Despertarse de un descanso vespertino y notar que el cuerpo ha quedado completamente grabado con las líneas de las sábanas, los botones de la ropa o los pliegues de la almohada es una situación tan habitual como desconcertante para muchas personas.
Estas marcas en la piel no son más que el resultado físico de una presión estática y prolongada sobre la dermis, aunque el verdadero misterio radica en por qué este fenómeno ocurre casi de forma exclusiva durante las siestas cortas y rara vez al despertar tras las largas horas de sueño en la noche.
Movilidad y ciclos de descanso, las claves para estas marcas
Para comprender por qué el colchón o la ropa dejan marcas tan visibles a plena luz del día, hay que analizar cómo se comporta nuestro organismo mientras dormimos.
Durante la noche, el ser humano transita múltiples ciclos completos de sueño en los cuales cambia de postura de manera constante, llegando a moverse entre 20 y 40 veces, sin darnos cuenta, para liberar los puntos de presión.
Sin embargo, en una siesta de veinte o sesenta minutos, el panorama cambia drásticamente. El cuerpo entra de inmediato en un estado de sueño profundo o estático sin completar los ciclos habituales, lo que genera una total inmovilidad en una única posición durante todo el descanso.

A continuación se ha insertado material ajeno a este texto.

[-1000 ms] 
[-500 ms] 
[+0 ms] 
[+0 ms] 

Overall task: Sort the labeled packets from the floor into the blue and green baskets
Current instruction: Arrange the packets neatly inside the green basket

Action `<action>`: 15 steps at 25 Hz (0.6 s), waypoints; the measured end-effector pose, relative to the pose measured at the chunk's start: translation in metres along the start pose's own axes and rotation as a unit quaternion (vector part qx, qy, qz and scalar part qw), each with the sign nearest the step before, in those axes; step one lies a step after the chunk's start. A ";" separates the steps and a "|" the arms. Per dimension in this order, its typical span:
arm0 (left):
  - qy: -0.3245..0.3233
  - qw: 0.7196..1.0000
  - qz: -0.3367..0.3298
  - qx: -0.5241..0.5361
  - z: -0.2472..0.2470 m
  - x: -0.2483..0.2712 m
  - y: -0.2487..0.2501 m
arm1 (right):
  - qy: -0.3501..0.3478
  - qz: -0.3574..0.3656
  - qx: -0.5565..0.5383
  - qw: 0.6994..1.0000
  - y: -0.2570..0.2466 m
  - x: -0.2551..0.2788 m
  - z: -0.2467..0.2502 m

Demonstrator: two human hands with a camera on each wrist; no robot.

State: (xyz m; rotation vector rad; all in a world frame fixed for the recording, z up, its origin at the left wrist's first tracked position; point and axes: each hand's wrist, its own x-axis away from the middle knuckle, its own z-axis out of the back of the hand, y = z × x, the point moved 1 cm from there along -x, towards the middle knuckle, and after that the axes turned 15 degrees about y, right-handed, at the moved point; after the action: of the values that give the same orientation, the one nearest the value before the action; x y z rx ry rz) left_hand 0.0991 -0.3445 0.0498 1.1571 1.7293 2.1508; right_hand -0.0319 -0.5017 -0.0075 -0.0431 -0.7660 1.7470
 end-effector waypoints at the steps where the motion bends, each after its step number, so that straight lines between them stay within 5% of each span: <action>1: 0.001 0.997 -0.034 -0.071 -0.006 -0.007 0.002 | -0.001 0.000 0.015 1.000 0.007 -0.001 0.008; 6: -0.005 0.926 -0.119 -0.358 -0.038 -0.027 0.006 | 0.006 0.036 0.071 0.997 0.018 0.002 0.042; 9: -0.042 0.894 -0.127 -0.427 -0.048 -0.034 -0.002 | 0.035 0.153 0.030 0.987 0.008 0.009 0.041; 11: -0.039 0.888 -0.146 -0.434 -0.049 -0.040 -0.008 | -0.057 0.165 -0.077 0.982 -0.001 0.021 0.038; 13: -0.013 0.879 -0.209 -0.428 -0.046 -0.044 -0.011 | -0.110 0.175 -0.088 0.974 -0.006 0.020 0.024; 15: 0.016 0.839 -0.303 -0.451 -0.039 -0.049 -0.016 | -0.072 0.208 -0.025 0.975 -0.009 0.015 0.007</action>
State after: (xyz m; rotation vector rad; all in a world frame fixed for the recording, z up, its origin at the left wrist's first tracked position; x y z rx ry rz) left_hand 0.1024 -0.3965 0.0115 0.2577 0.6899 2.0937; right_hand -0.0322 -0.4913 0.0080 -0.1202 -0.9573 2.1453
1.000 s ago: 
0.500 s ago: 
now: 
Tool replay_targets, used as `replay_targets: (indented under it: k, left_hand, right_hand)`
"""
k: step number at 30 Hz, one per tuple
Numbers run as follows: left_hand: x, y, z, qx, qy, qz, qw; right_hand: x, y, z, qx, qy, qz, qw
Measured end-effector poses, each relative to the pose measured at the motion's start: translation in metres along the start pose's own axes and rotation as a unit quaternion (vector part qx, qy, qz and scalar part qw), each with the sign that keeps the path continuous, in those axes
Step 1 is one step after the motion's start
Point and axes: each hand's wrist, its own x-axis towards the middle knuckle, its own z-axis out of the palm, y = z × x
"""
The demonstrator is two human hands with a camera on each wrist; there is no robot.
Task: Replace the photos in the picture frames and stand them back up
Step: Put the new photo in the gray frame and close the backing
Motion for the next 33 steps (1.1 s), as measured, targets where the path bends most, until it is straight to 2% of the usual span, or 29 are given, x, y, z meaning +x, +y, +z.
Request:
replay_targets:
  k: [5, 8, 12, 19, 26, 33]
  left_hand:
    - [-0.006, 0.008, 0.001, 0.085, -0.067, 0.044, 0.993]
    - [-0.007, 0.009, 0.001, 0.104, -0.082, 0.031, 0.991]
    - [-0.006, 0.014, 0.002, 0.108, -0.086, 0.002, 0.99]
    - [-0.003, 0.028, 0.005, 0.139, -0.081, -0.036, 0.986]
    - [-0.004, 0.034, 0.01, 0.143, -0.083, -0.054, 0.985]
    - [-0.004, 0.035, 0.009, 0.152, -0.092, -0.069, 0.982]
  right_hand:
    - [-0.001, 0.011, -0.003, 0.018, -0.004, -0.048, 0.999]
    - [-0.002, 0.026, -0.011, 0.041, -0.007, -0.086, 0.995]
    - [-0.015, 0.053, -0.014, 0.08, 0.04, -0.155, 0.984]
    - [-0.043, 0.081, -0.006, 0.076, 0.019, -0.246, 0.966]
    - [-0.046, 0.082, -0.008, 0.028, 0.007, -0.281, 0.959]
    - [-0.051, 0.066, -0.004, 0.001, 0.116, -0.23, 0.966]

A menor capacidad de movimiento y más rigidez en la superficie elegida, mayor es la probabilidad de que los tejidos cedan ante la presión de la ropa o las costuras. Ahí es donde se generan las marcas.
El entorno y la retención de líquidos en la tarde
Otro de los factores determinantes es el contexto en el que se produce este descanso diurno. A diferencia de la cama preparada para pasar la noche, las siestas suelen realizarse en superficies improvisadas como sillones, o bien utilizando la ropa de calle en lugar del clásico pijama.
Sumado a esto, durante las horas activas del día la gravedad favorece una sutil retención de líquidos transitoria en los tejidos periféricos, por lo que la piel cede con muchísima más facilidad, dejando las marcas señaladas por varios minutos.
En pocas palabras
- Marcas en la piel: despertarse con marcas de ropa o sábanas es común tras la siesta.
- Movilidad reducida: durante siestas cortas, el cuerpo permanece inmóvil en una sola posición, a diferencia de la noche.
- Factores ambientales: superficies de descanso improvisadas y retención de líquidos agravan la aparición de marcas.